EXERCISE INSTRUCTIONS → Each line from the one containing "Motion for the" through the end of the data below is to be output verbatim, with no lines added or left out.

DATA EXTRACT →
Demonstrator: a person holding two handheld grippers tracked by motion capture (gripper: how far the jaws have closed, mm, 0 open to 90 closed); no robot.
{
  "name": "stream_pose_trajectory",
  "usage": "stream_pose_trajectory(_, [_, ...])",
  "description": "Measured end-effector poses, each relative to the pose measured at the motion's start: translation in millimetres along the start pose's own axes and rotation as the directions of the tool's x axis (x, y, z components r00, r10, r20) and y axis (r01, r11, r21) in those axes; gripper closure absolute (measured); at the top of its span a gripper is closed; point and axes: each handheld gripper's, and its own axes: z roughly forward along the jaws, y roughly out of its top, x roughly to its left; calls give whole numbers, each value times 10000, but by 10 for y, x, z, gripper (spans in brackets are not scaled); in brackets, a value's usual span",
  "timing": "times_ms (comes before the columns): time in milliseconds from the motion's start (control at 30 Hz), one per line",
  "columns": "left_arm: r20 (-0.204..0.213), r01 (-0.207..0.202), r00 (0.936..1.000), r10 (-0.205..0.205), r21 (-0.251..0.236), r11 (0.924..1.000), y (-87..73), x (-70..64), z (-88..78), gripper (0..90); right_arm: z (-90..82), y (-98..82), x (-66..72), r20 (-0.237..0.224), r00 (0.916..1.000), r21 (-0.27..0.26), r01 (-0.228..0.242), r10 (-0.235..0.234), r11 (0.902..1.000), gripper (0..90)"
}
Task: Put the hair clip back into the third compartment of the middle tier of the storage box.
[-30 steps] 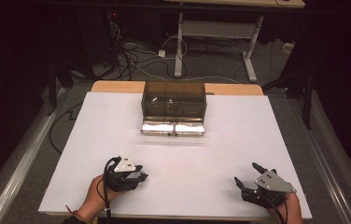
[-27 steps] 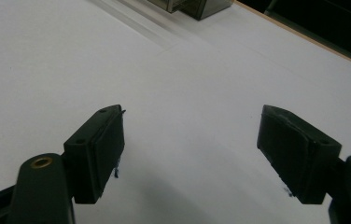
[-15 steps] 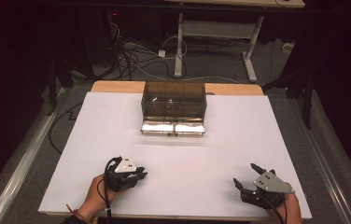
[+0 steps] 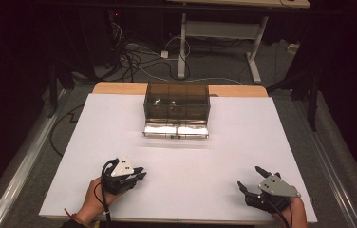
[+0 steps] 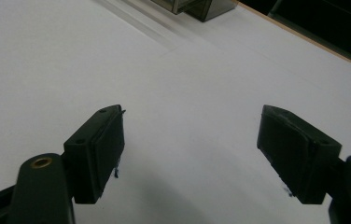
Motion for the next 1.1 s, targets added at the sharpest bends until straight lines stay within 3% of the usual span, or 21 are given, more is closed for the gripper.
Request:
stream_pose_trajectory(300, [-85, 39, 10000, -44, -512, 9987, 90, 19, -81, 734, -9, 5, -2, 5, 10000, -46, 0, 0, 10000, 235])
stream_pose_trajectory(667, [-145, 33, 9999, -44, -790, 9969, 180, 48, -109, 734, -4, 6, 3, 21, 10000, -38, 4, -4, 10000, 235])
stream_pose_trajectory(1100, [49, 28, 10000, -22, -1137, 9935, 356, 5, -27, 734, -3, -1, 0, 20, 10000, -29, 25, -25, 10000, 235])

TASK SOLUTION →
Motion for the next 1.1 s, targets added at the sharpest bends until straight lines stay within 3% of the usual span, or 21 are given, more is closed for the gripper.
Request:
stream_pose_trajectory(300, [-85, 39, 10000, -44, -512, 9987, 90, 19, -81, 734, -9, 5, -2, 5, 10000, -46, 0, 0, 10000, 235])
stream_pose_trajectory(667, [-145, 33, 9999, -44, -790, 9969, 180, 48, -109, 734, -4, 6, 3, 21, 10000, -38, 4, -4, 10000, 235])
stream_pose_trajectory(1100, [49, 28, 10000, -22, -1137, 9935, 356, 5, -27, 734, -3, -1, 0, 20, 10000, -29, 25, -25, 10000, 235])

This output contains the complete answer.